The United States is the largest importer of goods and second-largest exporter,
though exports per capita are relatively low. In 2010, the total U.S. trade deficit was $635
billion. Canada, China, Mexico, Japan, and Germany are its top trading partners. In 2010,
oil was the largest import commodity, while transportation equipment was the country's
largest export. Japan is the largest foreign holder of U.S. public debt. The largest holder
of the U.S. debt are American entities, including federal government accounts and
the Federal Reserve, who hold the majority of the debt.

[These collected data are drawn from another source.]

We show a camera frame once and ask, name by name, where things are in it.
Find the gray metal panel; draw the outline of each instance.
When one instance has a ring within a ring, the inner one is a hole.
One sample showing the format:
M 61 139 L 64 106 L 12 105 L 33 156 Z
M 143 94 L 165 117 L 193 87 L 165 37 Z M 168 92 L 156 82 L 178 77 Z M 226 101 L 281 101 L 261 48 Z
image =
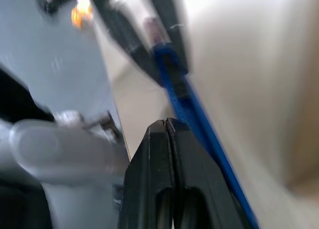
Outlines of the gray metal panel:
M 119 124 L 94 32 L 72 26 L 75 4 L 50 17 L 35 0 L 0 0 L 0 62 L 41 106 L 79 110 L 86 118 L 110 110 Z

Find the gray plastic part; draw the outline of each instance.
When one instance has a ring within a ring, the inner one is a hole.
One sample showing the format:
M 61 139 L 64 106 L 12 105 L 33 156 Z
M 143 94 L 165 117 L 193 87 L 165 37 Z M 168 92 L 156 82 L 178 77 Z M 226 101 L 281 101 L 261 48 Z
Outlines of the gray plastic part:
M 129 163 L 124 146 L 39 120 L 14 125 L 9 142 L 18 165 L 43 186 L 53 228 L 116 228 Z
M 105 27 L 117 44 L 156 83 L 162 86 L 160 73 L 129 20 L 110 6 L 110 0 L 92 0 Z

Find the blue cable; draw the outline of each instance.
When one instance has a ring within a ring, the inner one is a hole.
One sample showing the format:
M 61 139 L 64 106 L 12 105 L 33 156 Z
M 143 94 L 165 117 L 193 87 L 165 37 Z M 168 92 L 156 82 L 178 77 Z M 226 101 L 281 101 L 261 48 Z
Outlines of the blue cable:
M 206 113 L 202 109 L 195 92 L 193 91 L 191 85 L 188 83 L 185 77 L 186 71 L 182 70 L 175 51 L 172 49 L 169 43 L 166 43 L 156 45 L 153 48 L 153 53 L 155 62 L 160 71 L 163 86 L 166 88 L 171 105 L 175 111 L 177 118 L 188 124 L 188 126 L 192 129 L 196 138 L 201 142 L 208 154 L 219 165 L 228 187 L 240 203 L 250 226 L 253 229 L 258 229 L 259 226 L 257 223 L 257 219 L 244 195 L 244 192 L 241 189 L 241 186 L 232 170 L 232 167 L 227 159 L 227 156 L 224 153 L 224 150 L 222 149 L 222 146 L 219 143 L 216 133 L 214 132 L 209 123 L 209 120 L 207 119 Z M 167 72 L 168 69 L 166 63 L 163 60 L 163 56 L 169 56 L 171 63 L 176 65 L 175 70 L 180 71 L 180 77 L 186 85 L 188 94 L 187 97 L 177 96 L 174 90 L 174 83 L 171 81 Z

In 2009, the private sector was estimated to constitute 86.4% of the economy, with
federal government activity accounting for 4.3% and state and local government activity
(including federal transfers) the remaining 9.3%. The number of employees at all levels
of government outnumber those in manufacturing by 1.7 to 1. While its economy has
reached a postindustrial level of development and its service sector constitutes 67.8% of
GDP, the United States remains an industrial power. The leading business field by gross
business receipts is wholesale and retail trade; by net income it is manufacturing. In
the franchising business model, McDonald's and Subway are the two most recognized
brands in the world. Coca-Cola is the most recognized soft drink company in the world.
Chemical products are the leading manufacturing field. The United States is the largest
producer of oil in the world, as well as its second-largest importer. It is the world's
number one producer of electrical and nuclear energy, as well as liquid natural
gas, sulfur, phosphates, and salt. The National Mining Association provides data
pertaining to coal and minerals that
include beryllium, copper, lead, magnesium, zinc, titanium and others.
Agriculture accounts for just under 1% of GDP, yet the United States is the world's top
producer of corn and soybeans. The National Agricultural Statistics Service maintains
agricultural statistics for products that
include peanuts, oats, rye, wheat, rice, cotton, corn, barley, hay, sunflowers, and oilseeds.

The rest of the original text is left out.